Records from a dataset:
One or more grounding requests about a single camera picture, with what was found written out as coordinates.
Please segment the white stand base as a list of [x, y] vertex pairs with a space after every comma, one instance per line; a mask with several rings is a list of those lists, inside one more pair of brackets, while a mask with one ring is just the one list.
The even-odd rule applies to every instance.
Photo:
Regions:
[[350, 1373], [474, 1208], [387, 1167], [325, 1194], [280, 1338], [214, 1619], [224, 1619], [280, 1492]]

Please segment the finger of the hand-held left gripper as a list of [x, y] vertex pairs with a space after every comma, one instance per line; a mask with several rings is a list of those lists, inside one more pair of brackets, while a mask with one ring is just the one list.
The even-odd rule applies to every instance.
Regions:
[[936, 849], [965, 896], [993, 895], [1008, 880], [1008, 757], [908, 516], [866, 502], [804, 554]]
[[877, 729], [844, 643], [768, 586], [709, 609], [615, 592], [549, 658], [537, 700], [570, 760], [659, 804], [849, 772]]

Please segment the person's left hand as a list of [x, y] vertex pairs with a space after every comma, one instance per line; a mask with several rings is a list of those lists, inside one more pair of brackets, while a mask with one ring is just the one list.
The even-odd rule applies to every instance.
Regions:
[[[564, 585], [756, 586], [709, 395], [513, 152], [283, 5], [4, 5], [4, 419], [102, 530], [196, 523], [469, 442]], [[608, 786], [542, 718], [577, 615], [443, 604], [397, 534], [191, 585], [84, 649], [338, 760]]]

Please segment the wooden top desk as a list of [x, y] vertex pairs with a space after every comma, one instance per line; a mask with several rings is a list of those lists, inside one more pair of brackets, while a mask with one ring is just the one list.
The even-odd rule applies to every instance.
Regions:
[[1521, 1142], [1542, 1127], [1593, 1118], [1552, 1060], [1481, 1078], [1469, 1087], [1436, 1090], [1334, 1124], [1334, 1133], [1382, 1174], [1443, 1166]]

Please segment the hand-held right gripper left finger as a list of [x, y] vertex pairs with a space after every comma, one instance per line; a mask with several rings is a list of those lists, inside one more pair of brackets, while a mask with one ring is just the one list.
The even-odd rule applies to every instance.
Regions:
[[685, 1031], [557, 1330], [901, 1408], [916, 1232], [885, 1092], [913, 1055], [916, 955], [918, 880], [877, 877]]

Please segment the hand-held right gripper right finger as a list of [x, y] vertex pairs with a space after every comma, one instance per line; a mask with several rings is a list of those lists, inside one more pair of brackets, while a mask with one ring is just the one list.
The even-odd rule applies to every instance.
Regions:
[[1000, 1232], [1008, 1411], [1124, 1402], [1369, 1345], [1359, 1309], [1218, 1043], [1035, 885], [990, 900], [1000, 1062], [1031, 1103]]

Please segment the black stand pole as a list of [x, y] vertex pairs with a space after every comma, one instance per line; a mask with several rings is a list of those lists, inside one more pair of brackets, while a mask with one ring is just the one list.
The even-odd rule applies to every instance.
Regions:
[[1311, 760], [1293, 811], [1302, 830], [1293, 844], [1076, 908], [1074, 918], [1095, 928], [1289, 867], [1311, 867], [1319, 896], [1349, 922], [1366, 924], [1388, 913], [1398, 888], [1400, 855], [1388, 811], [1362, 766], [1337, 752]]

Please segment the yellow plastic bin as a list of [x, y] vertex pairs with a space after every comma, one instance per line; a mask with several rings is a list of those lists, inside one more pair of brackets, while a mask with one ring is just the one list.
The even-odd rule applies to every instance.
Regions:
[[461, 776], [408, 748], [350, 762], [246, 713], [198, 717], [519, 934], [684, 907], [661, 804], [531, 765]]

▶ The problem:
In the records above, find each line holding "gripper" and copy it.

▶ Answer to the problem:
Please segment the finger of the hand-held left gripper as a list of [x, y] vertex pairs with a space after every comma, one instance per line; a mask with several rings is a list of those lists, inside one more pair of brackets, while a mask with one ring is just the one list.
Please segment the hand-held right gripper left finger as a list of [x, y] vertex pairs with a space after every comma, one instance per line; a mask with several rings is a list of those lists, inside one more pair of brackets, while a mask with one ring is just the one list.
Please segment the hand-held right gripper right finger as a list of [x, y] vertex pairs with a space after every comma, one instance per line; a mask with several rings is a list of those lists, inside one more pair of brackets, while a mask with one ring is just the one list.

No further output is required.